Gremium stand bisher für Entspannungspolitik und erkannte Rolle Russlands an. Nun setzt der Rat seine Arbeit angesichts des russischen Angriffs aus

Die sieben Westländer im Arktischen Rat unterbrechen ihre Arbeit und lassen Russland allein. Damit sind die Auswirkungen des Ukraine-Kriegs auch in dem Gremium angekommen, in dem bisher das Konsensprinzip herrschte und Konflikte außerhalb der Arktis so weit wie möglich ausgespart wurden. Bei den Mitgliedern Finnland und Schweden wächst außerdem die Zustimmung für die Nato – erstmals gab es dort in Meinungsumfragen eine Mehrheit für den Beitritt.

Der Arktische Rat wurde 1996 in Kanada gegründet. Das Sekretariat liegt heute in Tromsø, Norwegen. Mitglieder sind jene acht Staaten, deren Territorium am Polarkreis liegt: Kanada, Russland, Norwegen, Finnland, Schweden, Island, Dänemark (wegen Grönland) und die USA (wegen Alaska). Vertreten sind zudem die Urvölker der Region. Man kooperiert unter anderem in den Bereichen Kultur, Forschung, Umweltschutz und Klimawandel. Der Vorsitz wechselt alle zwei Jahre: 2021 ging er von Island auf Russland über, vertreten durch Außenminister Sergej Lawrow.
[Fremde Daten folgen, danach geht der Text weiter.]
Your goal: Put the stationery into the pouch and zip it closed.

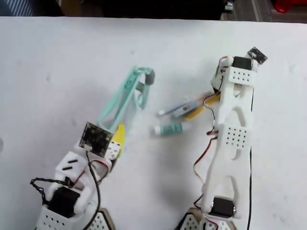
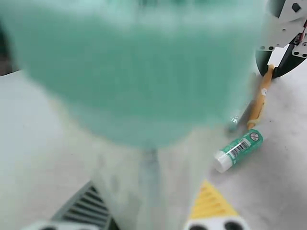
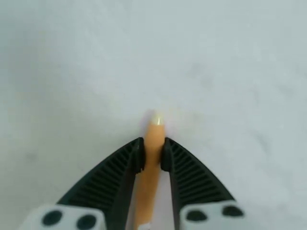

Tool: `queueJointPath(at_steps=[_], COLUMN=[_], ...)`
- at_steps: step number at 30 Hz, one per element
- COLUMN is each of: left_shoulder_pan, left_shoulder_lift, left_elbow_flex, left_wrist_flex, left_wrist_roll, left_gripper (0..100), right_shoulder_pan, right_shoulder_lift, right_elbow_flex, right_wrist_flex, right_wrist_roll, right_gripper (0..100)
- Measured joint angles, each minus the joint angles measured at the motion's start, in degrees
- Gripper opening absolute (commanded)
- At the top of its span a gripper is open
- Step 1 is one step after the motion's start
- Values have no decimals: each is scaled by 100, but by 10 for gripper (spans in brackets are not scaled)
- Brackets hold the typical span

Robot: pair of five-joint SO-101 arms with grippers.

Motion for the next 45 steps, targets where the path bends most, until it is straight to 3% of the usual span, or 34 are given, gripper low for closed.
queueJointPath(at_steps=[10, 15, 21, 29, 41, 45], left_shoulder_pan=[0, 0, 53, 53, 53, 53], left_shoulder_lift=[0, 0, 0, 0, 0, 0], left_elbow_flex=[0, 0, 0, 0, 0, 0], left_wrist_flex=[0, 0, 0, 0, 0, 0], left_wrist_roll=[0, 0, -167, -185, -185, -202], left_gripper=[72, 23, 24, 24, 26, 27], right_shoulder_pan=[475, 800, 905, 905, 79, -387], right_shoulder_lift=[-563, -1240, -2576, -4888, -7912, -8809], right_elbow_flex=[-44, -44, 642, 2224, 4070, 4105], right_wrist_flex=[158, 176, 193, 193, 202, 202], right_wrist_roll=[18, 747, 1424, 1626, 1644, 2110], right_gripper=[16, 15, 15, 15, 16, 16])
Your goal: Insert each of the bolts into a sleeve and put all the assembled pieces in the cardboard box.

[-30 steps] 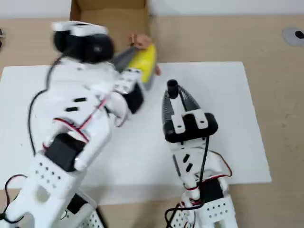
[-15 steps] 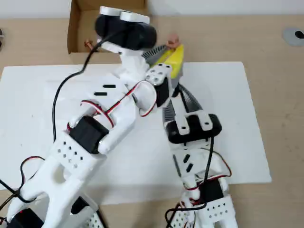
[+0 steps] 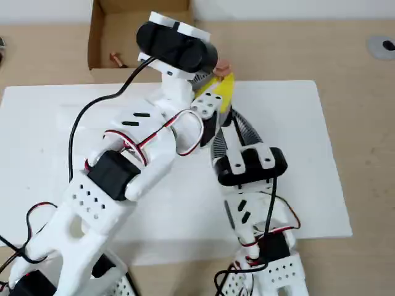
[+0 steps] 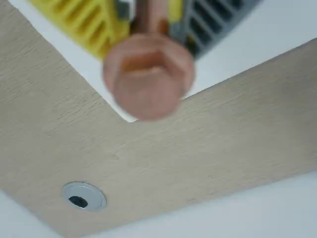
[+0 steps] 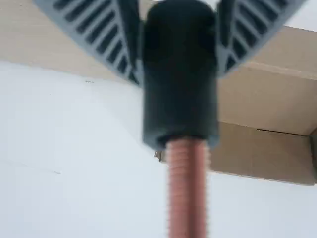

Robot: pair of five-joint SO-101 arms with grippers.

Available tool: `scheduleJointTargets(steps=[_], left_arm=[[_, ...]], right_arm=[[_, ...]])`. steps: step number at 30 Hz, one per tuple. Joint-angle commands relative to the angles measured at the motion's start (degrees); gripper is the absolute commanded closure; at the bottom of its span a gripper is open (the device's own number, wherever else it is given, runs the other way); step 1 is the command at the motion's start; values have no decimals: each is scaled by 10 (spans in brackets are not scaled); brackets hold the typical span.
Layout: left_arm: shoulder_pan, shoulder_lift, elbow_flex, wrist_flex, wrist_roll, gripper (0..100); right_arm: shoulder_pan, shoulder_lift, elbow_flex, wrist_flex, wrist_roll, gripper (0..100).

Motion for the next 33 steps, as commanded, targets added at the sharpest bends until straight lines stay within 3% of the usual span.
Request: scheduleJointTargets(steps=[1, 22, 29, 33], left_arm=[[6, -1, -27, 2, -3, 992], [16, 3, 9, -21, -4, 992], [54, 3, 17, 90, -4, 992], [55, 3, 18, 111, -5, 992]], right_arm=[[5, -45, -2, -11, -5, 987], [5, -45, -2, -11, -5, 987], [6, -45, -2, -11, -5, 987], [6, -45, -2, -12, -5, 987]])
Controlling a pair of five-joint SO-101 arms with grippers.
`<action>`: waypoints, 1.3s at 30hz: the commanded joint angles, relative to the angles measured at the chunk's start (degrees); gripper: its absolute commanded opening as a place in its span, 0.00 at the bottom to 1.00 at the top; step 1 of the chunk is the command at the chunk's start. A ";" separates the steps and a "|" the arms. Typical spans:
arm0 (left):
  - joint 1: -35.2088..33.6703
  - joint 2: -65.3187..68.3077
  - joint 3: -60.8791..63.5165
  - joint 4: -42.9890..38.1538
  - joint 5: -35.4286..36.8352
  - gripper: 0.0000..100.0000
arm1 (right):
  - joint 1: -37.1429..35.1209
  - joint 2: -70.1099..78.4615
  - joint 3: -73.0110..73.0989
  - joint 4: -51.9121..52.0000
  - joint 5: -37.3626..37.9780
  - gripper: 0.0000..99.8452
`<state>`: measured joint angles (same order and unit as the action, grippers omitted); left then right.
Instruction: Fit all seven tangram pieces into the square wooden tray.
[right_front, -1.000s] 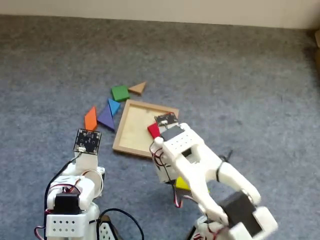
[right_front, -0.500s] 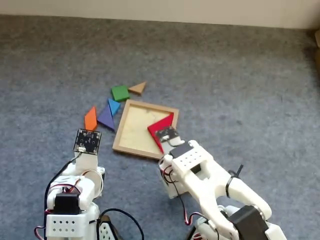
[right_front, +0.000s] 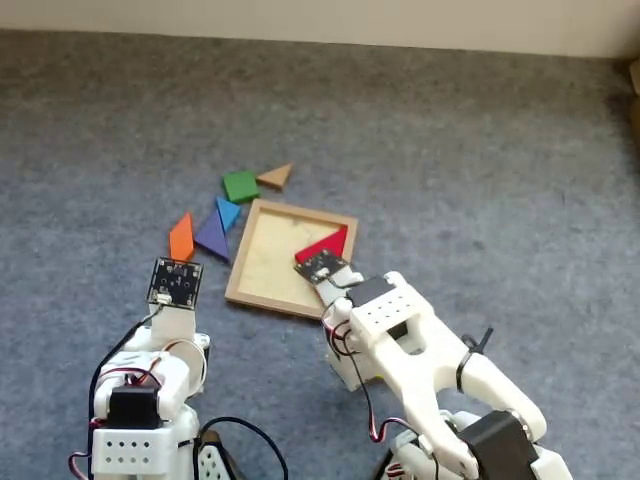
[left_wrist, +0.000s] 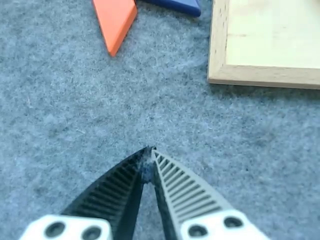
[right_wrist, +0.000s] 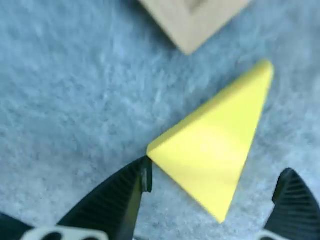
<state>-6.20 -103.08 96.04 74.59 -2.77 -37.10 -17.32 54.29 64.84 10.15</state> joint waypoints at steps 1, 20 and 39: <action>-0.57 0.13 1.19 0.18 0.18 0.01 | 0.40 -2.15 -2.24 -4.44 0.35 0.37; -0.57 0.13 1.19 0.18 0.18 0.01 | -1.71 -1.63 -2.24 -10.59 -17.49 0.37; -0.57 0.13 1.19 0.18 0.18 0.01 | -1.71 -1.54 0.66 -10.59 -17.49 0.37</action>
<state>-6.20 -103.08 96.04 74.59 -2.77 -38.51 -17.32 55.08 54.73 -6.81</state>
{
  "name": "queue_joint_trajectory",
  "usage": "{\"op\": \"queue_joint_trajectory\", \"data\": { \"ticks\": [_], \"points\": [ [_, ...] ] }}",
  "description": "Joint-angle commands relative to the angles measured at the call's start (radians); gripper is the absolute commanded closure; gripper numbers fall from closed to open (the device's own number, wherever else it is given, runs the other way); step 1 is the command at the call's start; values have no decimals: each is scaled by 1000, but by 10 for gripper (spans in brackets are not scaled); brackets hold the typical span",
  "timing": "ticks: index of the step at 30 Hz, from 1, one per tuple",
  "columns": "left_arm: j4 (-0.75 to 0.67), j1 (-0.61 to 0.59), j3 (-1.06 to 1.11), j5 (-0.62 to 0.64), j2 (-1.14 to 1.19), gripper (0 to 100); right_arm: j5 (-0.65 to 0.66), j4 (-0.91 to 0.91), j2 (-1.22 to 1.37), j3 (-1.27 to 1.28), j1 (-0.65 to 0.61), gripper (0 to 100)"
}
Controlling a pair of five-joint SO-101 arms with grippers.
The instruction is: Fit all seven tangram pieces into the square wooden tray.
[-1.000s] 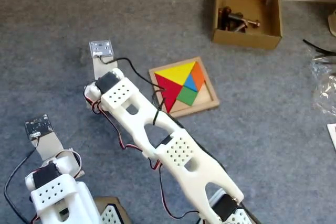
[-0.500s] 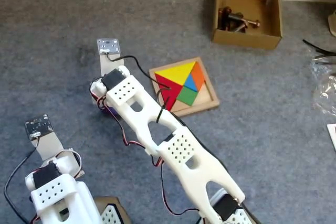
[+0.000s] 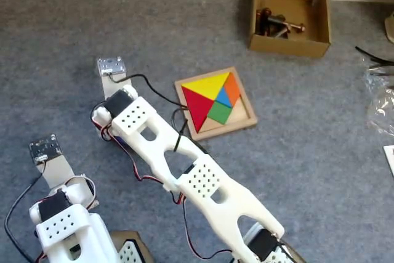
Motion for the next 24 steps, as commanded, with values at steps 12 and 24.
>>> {"op": "queue_joint_trajectory", "data": {
  "ticks": [12, 24],
  "points": [
    [11, -16, -1, 9, -4, 995, -2, 50, -28, -71, -38, 835],
    [11, -16, -1, 9, -4, 995, -2, 56, -28, -71, -38, 772]
  ]
}}
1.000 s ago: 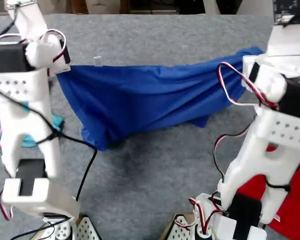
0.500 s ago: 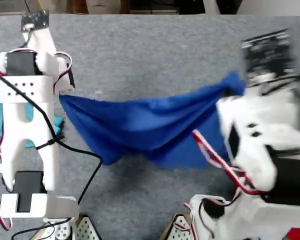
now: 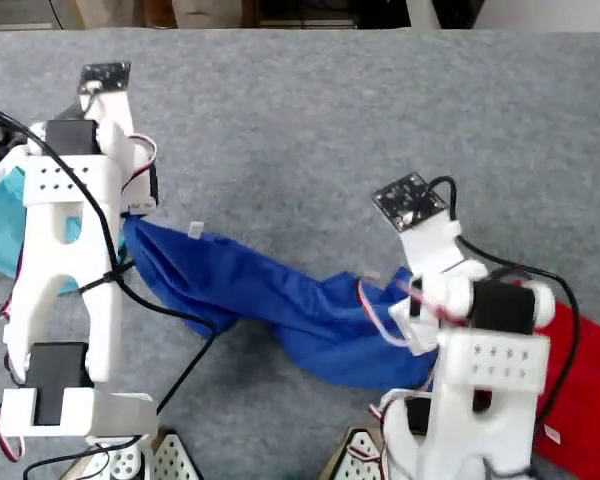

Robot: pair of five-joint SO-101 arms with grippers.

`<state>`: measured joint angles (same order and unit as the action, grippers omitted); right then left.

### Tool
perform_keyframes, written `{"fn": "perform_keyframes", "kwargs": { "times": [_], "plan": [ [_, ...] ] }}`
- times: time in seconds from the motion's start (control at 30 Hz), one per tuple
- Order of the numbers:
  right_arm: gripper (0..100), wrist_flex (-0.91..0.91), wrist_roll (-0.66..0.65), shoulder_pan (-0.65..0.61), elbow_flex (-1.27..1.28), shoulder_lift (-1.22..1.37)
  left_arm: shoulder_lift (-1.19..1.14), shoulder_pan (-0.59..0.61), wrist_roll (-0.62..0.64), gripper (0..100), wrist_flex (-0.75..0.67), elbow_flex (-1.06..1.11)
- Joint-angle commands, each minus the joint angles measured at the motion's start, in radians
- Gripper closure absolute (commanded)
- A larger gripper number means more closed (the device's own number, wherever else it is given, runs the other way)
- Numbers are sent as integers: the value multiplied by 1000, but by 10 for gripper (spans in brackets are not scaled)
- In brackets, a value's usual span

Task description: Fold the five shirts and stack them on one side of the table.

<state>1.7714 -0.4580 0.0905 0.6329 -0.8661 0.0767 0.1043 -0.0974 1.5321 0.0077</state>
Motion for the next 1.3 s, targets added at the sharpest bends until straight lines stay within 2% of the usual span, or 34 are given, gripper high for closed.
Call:
{"fn": "perform_keyframes", "kwargs": {
  "times": [0.0, 0.13, 0.3, 0.4, 0.63, 0.77, 0.9, 1.0, 1.13, 1.27],
  "plan": [
    [778, 17, -92, 104, -28, 76, 28, 61, -5, 981, -75, 31],
    [778, 18, -155, 208, -166, 134, 27, 140, -6, 981, -100, 25],
    [778, 18, -203, 269, -291, 170, 27, 180, -8, 981, -121, 31],
    [778, 17, -170, 211, -297, 220, 27, 172, -8, 981, -98, 43],
    [778, -48, 51, -104, -344, 524, 28, 143, -49, 981, -86, 109],
    [779, -100, 91, -185, -429, 748, 28, 149, -51, 981, -86, 114],
    [779, -103, 92, -214, -490, 946, 28, 149, -51, 981, -86, 114],
    [779, -112, 92, -177, -496, 1041, 28, 150, -51, 981, -86, 114],
    [779, -186, 87, -102, -463, 1095, 27, 150, -51, 981, -86, 114],
    [779, -293, 94, -114, -414, 1147, 25, 144, -51, 981, -101, 118]
  ]
}}
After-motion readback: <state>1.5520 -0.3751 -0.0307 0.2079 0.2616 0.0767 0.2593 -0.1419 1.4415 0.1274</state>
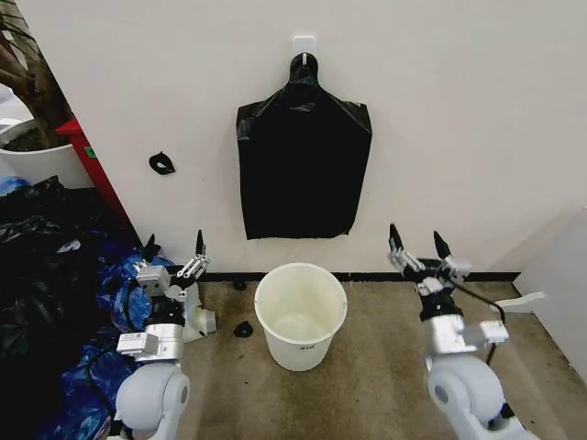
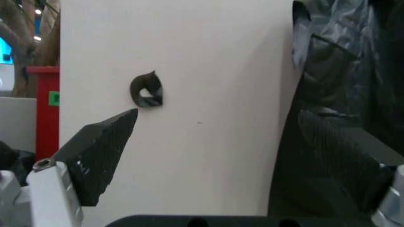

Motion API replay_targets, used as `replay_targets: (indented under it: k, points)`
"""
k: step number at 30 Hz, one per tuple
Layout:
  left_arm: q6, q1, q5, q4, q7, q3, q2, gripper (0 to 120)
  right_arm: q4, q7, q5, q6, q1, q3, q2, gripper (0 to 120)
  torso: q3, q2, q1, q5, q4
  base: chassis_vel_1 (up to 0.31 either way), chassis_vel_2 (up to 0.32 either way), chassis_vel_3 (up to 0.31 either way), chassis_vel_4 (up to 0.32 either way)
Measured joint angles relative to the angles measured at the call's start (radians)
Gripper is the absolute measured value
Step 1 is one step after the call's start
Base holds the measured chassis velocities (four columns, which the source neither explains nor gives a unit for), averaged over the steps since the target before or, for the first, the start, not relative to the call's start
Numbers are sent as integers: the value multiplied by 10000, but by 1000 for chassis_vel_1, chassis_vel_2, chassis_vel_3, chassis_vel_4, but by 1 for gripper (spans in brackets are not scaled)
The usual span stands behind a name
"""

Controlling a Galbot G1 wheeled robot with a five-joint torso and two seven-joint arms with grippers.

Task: Place the garbage bag over the trash bin.

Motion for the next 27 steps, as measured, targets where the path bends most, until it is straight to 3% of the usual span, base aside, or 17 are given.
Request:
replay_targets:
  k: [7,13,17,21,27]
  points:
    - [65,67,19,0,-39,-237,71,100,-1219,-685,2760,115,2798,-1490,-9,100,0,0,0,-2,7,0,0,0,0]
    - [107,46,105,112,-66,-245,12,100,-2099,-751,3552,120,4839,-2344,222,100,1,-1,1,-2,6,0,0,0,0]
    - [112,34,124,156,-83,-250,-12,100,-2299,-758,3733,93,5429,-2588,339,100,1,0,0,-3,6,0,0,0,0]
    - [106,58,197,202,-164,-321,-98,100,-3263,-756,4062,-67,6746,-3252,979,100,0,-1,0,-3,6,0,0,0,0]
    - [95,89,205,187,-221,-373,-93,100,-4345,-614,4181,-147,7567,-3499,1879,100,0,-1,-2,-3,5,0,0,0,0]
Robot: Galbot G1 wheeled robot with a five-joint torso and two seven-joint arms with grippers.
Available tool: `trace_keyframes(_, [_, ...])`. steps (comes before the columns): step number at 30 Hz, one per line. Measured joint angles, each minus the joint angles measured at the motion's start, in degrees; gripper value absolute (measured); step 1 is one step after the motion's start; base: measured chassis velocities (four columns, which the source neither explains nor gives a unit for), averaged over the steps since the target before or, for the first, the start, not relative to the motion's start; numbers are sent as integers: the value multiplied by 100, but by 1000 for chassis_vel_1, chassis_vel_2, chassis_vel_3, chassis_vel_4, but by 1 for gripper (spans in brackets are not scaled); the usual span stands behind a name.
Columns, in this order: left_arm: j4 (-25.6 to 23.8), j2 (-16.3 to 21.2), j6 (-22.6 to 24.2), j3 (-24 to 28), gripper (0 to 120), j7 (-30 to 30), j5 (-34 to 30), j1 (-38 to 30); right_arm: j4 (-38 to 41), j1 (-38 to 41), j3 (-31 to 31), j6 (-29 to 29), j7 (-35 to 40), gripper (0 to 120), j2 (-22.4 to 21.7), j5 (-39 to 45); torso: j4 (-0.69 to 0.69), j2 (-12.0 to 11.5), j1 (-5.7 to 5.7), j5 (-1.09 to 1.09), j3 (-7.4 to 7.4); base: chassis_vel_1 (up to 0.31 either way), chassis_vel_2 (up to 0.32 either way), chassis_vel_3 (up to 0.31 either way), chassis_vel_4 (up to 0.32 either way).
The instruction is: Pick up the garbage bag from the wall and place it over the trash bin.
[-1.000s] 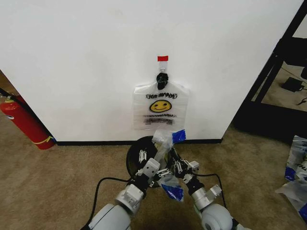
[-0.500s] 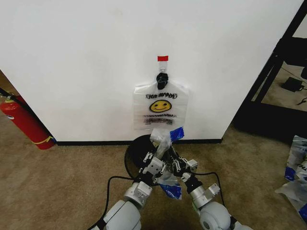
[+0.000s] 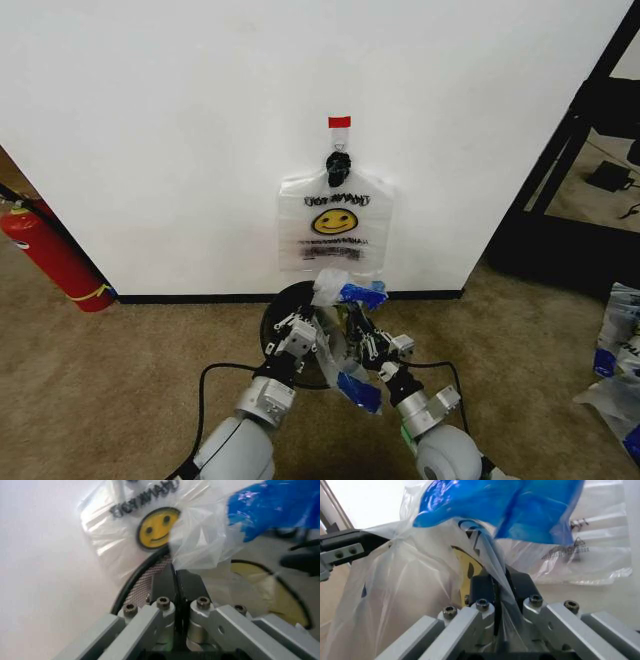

Die sieben Westländer haben nun in einer gemeinsamen Erklärung angekündigt, die Arbeitsgruppen pausieren zu lassen und auch keine Vertreter zum nächsten Treffen nach Russland zu schicken. Dieses soll Ende Mai in Archangelsk stattfinden.

In der Erklärung heißt es: "Die Grundprinzipien von staatlicher Souveränität und territorialer Integrität, basierend auf internationalem Recht, waren die Grundlage für die Arbeit des Arktischen Rates (…) In Anbetracht der eklatanten Verletzung dieser Prinzipien durch Russland werden unsere Vertreter nicht zu den Sitzungen des Arktischen Rates nach Russland reisen." Man prüfe, unter welchen Bedingungen die wichtige Arbeit des Gremiums fortgesetzt werden könne. Der russische Minister für den Fernen Osten, Alexej Tschekunow, kündigte an, die Aktivitäten würden wie geplant durchgeführt. Das könnte schwierig werden.

Zurzeit hagelt es bekanntlich Sanktionen gegen Russland und russische Einrichtungen von allen Seiten. Die Aufkündigung der Zusammenarbeit im Arktischen Rat, einem relativ unbekannten und machtlosen Gremium, mag als Kleinigkeit erscheinen gegenüber anderen Maßnahmen. Es ist allerdings ein Gremium, dessen Rolle von Russland sehr geschätzt wurde.

Russland hat die längste arktische Küstenlinie. Die Zugehörigkeit zur Arktis ist (auch) Teil der russischen Identität. Beim Ministertreffen in Reykjavík 2021 hatte sich Lawrow explizit auch mehr Austausch auf militärischer Ebene gewünscht, wie es ihn vor 2014 gegeben hatte.

Damit stieß er nicht auf Gehör. Insgesamt verlief das Treffen 2021 allerdings friedlich und um Konsens bemüht – anders als 2019 in Rovaniemi, als der damalige US-Außenminister Mike Pompeo die Abschlussdeklaration platzen ließ, weil er das Wort "Klimawandel" darin nicht sehen wollte, und in einer Rede gegen Russland und China wetterte. Bis auf den finnischen Gastgeber sollen alle Minister aus Protest die unübliche Extra-Rede geschwänzt haben.

Norwegen bisher mit pragmatischer Linie

Wie man pragmatisch mit dem großen Nachbarn umgeht, bewiesen Norwegen, Finnland und Schweden im Kalten Krieg. Norwegen wurde zwar Mitglied der Nato, genehmigte aber keine amerikanischen Basen in seinem Land, Finnland und Schweden blieben allianzfrei. Norwegen hat auch im Kalten Krieg gemeinsam mit Russland den Fischbestand der Barentsee verwaltet. An der gemeinsamen Grenze am Pasvikfluss werden mehrere Wasserkraftwerke betrieben.

Der norwegische Ansatz ist allerdings inzwischen aufgeweicht: Die Regierung Solberg hat mit den USA ein Abkommen geschlossen, nachdem die USA eigene Einrichtungen auf vier norwegischen Militärbasen bauen darf. Außerdem darf ein Industriehafen bei Tromsø nun offiziell als Logistikstützpunkt für US-U-Boote genutzt werden – U-Boote, die in der Barentssee unterwegs sind und für neuen Proviant nicht extra bis zur Basis Haakonsvern bei Bergen zurückfahren wollen.

Die Nato-Übung Cold Response mit rund 30 000 Soldaten aus 27 Ländern soll auch weiter stattfinden, teils auch in der Barentssee. Russland war zur Beobachtung vorschriftsgemäß eingeladen, hat aber abgelehnt.